Sin embargo, es en las terapias antitumorales donde las inmunotoxinas han demostrado su potencial en multitud de ensayos in vivo, habiéndose seleccionado muchas de ellas para realizar ensayos clínicos (Kim et al., 2020; Allahyariet al., 2017). En la actualidad existen tres inmunotoxinas aprobadas como tratamientos por la FDA, estando dirigidas contra tumores sanguíneos, entre los que se encuentra Gemtuzumab ozogamicin, indicada para el tratamiento de la leucemia mieloide aguda CD33 positivo en pacientes mayores de 2 años, utilizando N-acetil gamma calicheamicina como dominio toxico (Norsworthy et al., 2018). Denileukin diftitox (ONTAK) es otra inmunotoxina aprobada para su uso clínica, que utiliza el dominio tóxico modificado de la toxina diftérica dirigida frente a linfomas que sobreexpresan el receptor de la IL-2. (Wong et al., 2007). Por último, moxetumomab

pasudotox, compuesta por un scFv anti-CD22 fusionado a una forma truncada de la

exotoxina A de Pseudomonas, dirigida frente a la leucemia de células pilosas (HCL, hairy-

cell leukemia) (Kreitman et al., 2001 y 2018).

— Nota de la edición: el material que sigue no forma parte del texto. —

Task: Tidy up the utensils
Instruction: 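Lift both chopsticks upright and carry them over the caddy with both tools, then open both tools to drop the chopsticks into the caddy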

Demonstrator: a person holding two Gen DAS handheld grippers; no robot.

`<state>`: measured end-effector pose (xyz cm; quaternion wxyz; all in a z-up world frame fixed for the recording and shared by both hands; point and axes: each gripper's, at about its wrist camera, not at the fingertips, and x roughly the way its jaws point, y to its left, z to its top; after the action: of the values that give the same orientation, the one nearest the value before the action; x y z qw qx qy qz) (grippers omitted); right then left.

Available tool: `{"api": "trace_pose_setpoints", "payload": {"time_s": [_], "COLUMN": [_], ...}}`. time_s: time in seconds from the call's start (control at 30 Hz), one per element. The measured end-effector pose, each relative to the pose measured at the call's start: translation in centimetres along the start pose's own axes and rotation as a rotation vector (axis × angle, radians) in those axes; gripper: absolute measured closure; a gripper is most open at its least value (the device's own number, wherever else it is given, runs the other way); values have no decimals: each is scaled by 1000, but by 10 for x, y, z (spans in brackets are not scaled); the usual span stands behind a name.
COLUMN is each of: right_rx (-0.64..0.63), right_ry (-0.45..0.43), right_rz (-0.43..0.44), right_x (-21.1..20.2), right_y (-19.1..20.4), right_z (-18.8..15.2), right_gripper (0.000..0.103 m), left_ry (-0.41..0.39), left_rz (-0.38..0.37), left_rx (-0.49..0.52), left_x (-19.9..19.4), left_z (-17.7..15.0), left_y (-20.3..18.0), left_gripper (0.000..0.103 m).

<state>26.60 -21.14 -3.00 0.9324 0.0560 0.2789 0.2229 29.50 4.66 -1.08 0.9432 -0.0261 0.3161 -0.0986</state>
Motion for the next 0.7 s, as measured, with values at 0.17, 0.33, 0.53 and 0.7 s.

Por ahora, todas las inmunotoxinas aprobadas para terapia están dirigidas frente a cánceres hematológicos, ninguna para tumores sólidos, aunque existen varias terapias experimentales que en fases clínicas II-III para su aplicación en el tratamiento de tumores sólidos (Akbari et al., 2017; Allahyari et al., 2017; Li et al., 2017), entre las que destaca el diseño de inmunoconjugados basados en anticuerpos monoclonales ya probados para

su uso terapéutico, como el anticuerpo monoclonal Trastuzumab frente a cáncer de mama HER2-positivo (Verma et al., 2013; Von Minckwitz et al., 2019).